How to use cached_tokens field to calculate cost estimation

Mesut_Celik · July 31, 2025, 3:52pm

Hi,

I am trying to make sense usage data in each prompt and how to calculate cost.
“cached_tokens” field is complete mystery to me. I am attaching a series of usage json below. I have 3 questions.

How to calculate cost for each prompt using input token + cached token pricing.
How is it possible that cached_tokens = 0 in the middle of chat session. (see below)
How is it possible that input_tokens is less than cached_tokens in one case below.
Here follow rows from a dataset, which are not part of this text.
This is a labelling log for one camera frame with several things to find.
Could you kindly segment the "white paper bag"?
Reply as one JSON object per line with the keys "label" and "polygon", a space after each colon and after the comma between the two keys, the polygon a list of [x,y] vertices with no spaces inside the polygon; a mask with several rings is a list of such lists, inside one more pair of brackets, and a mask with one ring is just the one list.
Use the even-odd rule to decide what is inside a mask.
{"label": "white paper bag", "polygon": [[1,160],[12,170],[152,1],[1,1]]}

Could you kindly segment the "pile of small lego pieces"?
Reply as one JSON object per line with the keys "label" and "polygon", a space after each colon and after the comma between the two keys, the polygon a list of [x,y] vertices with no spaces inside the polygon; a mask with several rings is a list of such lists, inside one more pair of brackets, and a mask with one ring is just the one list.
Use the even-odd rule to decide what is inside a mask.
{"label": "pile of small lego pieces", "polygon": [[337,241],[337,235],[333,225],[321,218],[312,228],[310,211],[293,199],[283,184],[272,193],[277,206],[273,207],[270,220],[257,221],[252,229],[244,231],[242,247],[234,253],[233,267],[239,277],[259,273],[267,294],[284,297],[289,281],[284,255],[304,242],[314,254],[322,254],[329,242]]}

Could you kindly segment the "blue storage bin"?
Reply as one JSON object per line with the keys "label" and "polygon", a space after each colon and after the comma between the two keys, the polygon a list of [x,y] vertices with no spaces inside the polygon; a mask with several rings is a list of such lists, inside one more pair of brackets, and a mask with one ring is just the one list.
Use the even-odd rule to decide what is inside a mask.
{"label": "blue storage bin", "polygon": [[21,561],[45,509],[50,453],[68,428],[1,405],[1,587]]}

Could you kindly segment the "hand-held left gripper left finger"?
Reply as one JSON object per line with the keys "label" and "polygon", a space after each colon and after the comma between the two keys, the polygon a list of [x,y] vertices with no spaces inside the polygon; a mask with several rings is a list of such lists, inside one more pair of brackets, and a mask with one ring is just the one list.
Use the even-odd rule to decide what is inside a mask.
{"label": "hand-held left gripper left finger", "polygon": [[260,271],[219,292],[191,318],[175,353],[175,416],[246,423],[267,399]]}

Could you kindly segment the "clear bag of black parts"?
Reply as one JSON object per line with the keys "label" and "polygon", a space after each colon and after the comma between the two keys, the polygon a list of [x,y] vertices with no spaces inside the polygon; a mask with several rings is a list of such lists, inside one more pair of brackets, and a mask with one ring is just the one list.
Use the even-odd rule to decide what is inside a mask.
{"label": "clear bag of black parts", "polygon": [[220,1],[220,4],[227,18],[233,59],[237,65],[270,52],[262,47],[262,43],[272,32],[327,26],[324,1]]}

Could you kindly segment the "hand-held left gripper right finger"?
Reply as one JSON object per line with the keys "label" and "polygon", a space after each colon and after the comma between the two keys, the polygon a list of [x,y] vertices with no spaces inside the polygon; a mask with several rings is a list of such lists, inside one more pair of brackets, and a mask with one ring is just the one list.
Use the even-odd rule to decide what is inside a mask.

I thought cached_tokens field is subset of input_tokens field.

{“input_tokens” => 4856, “total_tokens” => 4887, “output_tokens” => 31, “input_tokens_details” => {"cached_tokens" => 0}, “output_tokens_details” => {“reasoning_tokens” => 0}},

{},

{“input_tokens” => 4895, “total_tokens” => 4928, “output_tokens” => 33, “input_tokens_details” => {“cached_tokens” => 4776}, “output_tokens_details” => {“reasoning_tokens” => 0}},

{},

{“input_tokens” => 4936, “total_tokens” => 4974, “output_tokens” => 38, “input_tokens_details” => {“cached_tokens” => 4904}, “output_tokens_details” => {“reasoning_tokens” => 0}},

{},

{“input_tokens” => 4989, “total_tokens” => 5119, “output_tokens” => 130, “input_tokens_details” => {"cached_tokens" => 0}, “output_tokens_details” => {“reasoning_tokens” => 0}},

{},

{“input_tokens” => 5136, “total_tokens” => 5337, “output_tokens” => 201, “input_tokens_details” => {"cached_tokens" => 10192}, “output_tokens_details” => {“reasoning_tokens” => 0}},

{},

{“input_tokens” => 5652, “total_tokens” => 5878, “output_tokens” => 226, “input_tokens_details” => {“cached_tokens” => 5288}, “output_tokens_details” => {“reasoning_tokens” => 0}},

{},

{“input_tokens” => 6004, “total_tokens” => 6055, “output_tokens” => 51, “input_tokens_details” => {“cached_tokens” => 5800}, “output_tokens_details” => {“reasoning_tokens” => 0}},

{},

{“input_tokens” => 6122, “total_tokens” => 6197, “output_tokens” => 75, “input_tokens_details” => {"cached_tokens" => 0}, “output_tokens_details” => {“reasoning_tokens” => 0}},

{},

{“input_tokens” => 6491, “total_tokens” => 6537, “output_tokens” => 46, “input_tokens_details” => {“cached_tokens” => 6184}, “output_tokens_details” => {“reasoning_tokens” => 0}},

{},

_j · July 31, 2025, 4:57pm

Let’s just search things I’ve said before…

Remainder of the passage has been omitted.